Repeat the data word for word, excluding every picture.

### Data for review ###

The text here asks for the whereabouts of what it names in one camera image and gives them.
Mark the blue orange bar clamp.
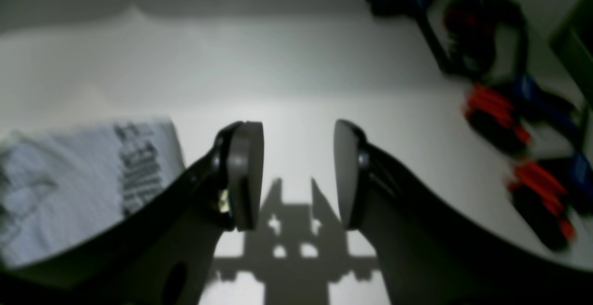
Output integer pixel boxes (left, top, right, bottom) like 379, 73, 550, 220
443, 0, 528, 81
507, 153, 593, 252
464, 74, 581, 157

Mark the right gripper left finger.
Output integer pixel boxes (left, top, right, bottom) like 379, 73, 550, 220
1, 121, 265, 305

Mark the grey T-shirt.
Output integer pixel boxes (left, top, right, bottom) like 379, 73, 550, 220
1, 118, 185, 269

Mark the large black blue bar clamp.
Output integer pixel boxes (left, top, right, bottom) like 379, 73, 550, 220
364, 0, 455, 74

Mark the top blue orange bar clamp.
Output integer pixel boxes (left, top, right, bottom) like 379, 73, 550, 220
507, 153, 593, 252

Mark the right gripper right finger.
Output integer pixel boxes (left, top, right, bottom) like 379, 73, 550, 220
333, 120, 592, 305

###

• _Answer section_
The text here asks for the whereabouts of what it names in one camera image and gives them.
Mark the blue orange bar clamp.
Output integer pixel boxes (left, top, right, bottom) like 379, 73, 550, 220
443, 0, 528, 81
507, 153, 593, 252
464, 74, 581, 157

Mark the right gripper left finger.
Output integer pixel boxes (left, top, right, bottom) like 379, 73, 550, 220
1, 121, 265, 305

Mark the grey T-shirt.
Output integer pixel boxes (left, top, right, bottom) like 379, 73, 550, 220
1, 118, 185, 269

Mark the large black blue bar clamp.
Output integer pixel boxes (left, top, right, bottom) like 379, 73, 550, 220
364, 0, 455, 74

Mark the top blue orange bar clamp.
Output integer pixel boxes (left, top, right, bottom) like 379, 73, 550, 220
507, 153, 593, 252

Mark the right gripper right finger.
Output integer pixel boxes (left, top, right, bottom) like 379, 73, 550, 220
333, 120, 592, 305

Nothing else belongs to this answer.